Wrongdoers starts off strong with "Hive Minds," a seven-minute mini-epic that segues from Nine Inch Nails-evoking industrial noise into crushing sludge metal that reminds listeners the group is from Georgia. The new rhythm section of bassist John Finnegan and drummer Clayton Holyoak make their presence known almost immediately, and really get to shine in the track's relatively mellow midsection. "Hive Minds" has a melodic chorus that wouldn't feel out of place on Norma Jean's last couple of records, but it is much more frantic and choppy than most of those recordings, setting the pace for what comes next.
What comes next is "If You Got It at Five, You Got It at Fifty," arguably the heaviest song the band has ever written. It sounds more like friends and frequent tour mates Every Time I Die pushed to their most extreme than it does anything in the Norma Jean back catalog. There are blast beats, breakdowns, mathy Dillinger Escape Plan riffs, and not a trace of anything resembling a clean vocal to be found. It's awesome, and makes a strong case for if not a whole record done in this style, a more aggressive side project. Mid-album standout "The Lash Whistled Like a Singing Wind" follows a similar template, but brings in more of the Botch influence that the band spent so long trying to get away from.
Songs like the title track (which might contain the group's catchiest chorus ever) and especially "Sword In Mouth, Fire Eyes" have a big, melodic, radio metal feel to them, and tend to clash with the more aggressive material, which is what Norma Jean do best. The one exception is closing number "Sun Dies, Blood Moon." In its fourteen minute-plus runtime, the song shifts through more moods and musical styles than some bands do in their entire careers. Its bluesy guitar intro gives way to a melodic prog-metal Tool-styled verse, into some crushing mathcore heaviness, eventually seguing into a Sunn O)))-like drone, with a few detours in between. It's a huge gamble and probably the group's biggest experiment to date, comprising nearly a third of the album's runtime, but it pays off immensely.

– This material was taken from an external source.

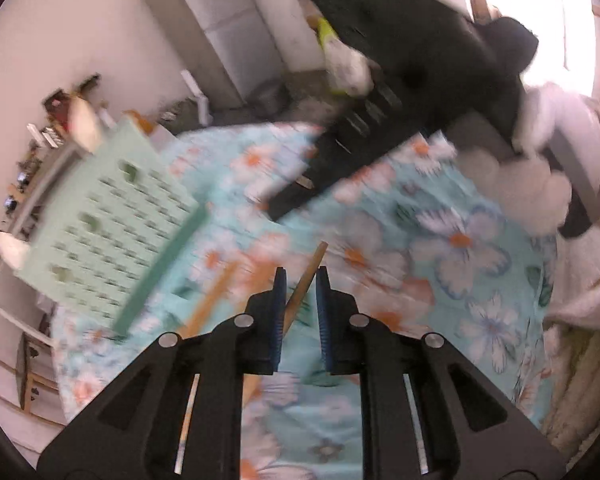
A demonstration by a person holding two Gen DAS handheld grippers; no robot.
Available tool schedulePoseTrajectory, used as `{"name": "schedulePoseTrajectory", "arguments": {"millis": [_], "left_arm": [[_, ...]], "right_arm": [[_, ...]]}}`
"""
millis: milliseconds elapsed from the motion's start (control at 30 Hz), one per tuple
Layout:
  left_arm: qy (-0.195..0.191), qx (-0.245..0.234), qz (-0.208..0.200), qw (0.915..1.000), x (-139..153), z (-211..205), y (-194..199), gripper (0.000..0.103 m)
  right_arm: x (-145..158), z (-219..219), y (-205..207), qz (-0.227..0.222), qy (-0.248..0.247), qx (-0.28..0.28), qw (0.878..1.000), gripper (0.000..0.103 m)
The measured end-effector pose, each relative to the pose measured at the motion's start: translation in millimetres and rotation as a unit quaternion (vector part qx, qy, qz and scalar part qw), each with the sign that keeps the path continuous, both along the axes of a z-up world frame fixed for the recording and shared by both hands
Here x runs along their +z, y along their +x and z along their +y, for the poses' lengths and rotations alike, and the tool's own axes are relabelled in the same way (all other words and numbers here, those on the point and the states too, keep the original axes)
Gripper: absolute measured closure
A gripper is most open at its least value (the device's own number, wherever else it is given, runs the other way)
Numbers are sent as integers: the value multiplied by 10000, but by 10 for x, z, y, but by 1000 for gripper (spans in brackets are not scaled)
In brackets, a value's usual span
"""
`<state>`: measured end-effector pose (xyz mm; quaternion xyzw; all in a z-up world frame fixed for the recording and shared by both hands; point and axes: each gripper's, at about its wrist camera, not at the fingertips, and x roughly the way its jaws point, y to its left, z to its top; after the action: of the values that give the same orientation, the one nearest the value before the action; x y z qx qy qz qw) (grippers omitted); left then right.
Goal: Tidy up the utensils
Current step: 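Close the left tool on one bamboo chopstick and lift it up, then hold the chopstick up with the left tool while the right tool grasps another chopstick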
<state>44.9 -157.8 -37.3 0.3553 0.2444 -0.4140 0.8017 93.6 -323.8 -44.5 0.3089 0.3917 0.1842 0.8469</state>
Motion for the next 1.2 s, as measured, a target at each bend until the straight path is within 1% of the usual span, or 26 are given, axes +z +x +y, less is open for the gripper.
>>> {"name": "schedulePoseTrajectory", "arguments": {"millis": [67, 167, 200, 267, 300, 333, 367, 400, 433, 467, 500, 533, 633, 700, 933, 1100, 1200], "left_arm": [[-241, 242, -215, 9992, 192, 114, 29, 92], [-760, 800, -412, 9930, 520, 352, 113, 94], [-1017, 1075, -444, 9880, 655, 507, 141, 94], [-1343, 1496, -529, 9781, 838, 768, 176, 96], [-1440, 1663, -572, 9738, 890, 875, 193, 96], [-1572, 1915, -655, 9666, 961, 1037, 200, 97], [-1662, 2084, -704, 9612, 1004, 1147, 216, 97], [-1800, 2306, -732, 9534, 1058, 1302, 213, 98], [-1913, 2461, -709, 9475, 1084, 1422, 239, 98], [-1995, 2563, -670, 9434, 1127, 1483, 258, 98], [-2134, 2733, -604, 9360, 1140, 1610, 267, 98], [-2220, 2843, -578, 9309, 1151, 1691, 261, 98], [-2489, 3031, -488, 9186, 1162, 1958, 288, 98], [-2559, 3154, -521, 9123, 1167, 2070, 259, 98], [-2828, 3412, -429, 8954, 1157, 2369, 195, 97], [-3452, 3437, -80, 8733, 1236, 2630, 93, 98], [-3994, 3249, 210, 8570, 1292, 2798, 3, 98]], "right_arm": [[43, 8, -20, -42, -7, -9, 10000, 76], [114, 36, -65, -116, -39, 8, 9999, 76], [136, 51, -75, -137, -47, 17, 9999, 76], [184, 84, -89, -183, -66, 46, 9998, 76], [209, 111, -93, -204, -72, 73, 9997, 76], [226, 131, -91, -219, -82, 97, 9997, 76], [244, 160, -89, -232, -100, 129, 9996, 76], [261, 195, -84, -243, -118, 168, 9995, 76], [275, 224, -83, -252, -129, 197, 9994, 76], [288, 249, -80, -261, -136, 229, 9993, 76], [309, 293, -71, -275, -147, 276, 9991, 76], [324, 326, -68, -289, -156, 309, 9990, 76], [380, 440, -49, -332, -221, 438, 9982, 76], [414, 526, -29, -352, -297, 521, 9976, 76], [494, 779, -4, -380, -459, 741, 9955, 76], [571, 960, -34, -466, -650, 883, 9929, 76], [653, 1037, -73, -572, -752, 948, 9910, 76]]}}
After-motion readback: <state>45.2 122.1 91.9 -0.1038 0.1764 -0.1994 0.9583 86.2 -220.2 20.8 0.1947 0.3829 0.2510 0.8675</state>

Vocalist/lyricist Cory Brandan seems to enjoy pushing the boundaries of what he can get away with and still have NJ be considered a "Christian band." (Last time I saw the group perform live, he was wearing an AC/DC Highway To Hell shirt. There's light swearing throughout Wrongdoers, and talk of smoking cigarettes in the aforementioned "Sun Dies, Blood Moon." This rebellious streak applies to the group's music as well. They're not afraid to step outside the box, and subsequently have crafted what is perhaps their best album yet, better than anyone could have expected of them at this point in career, and better than anything any of their peers have crafted in years. Gulity pleasures be damned, I might just run out and buy a Norma Jean shirt.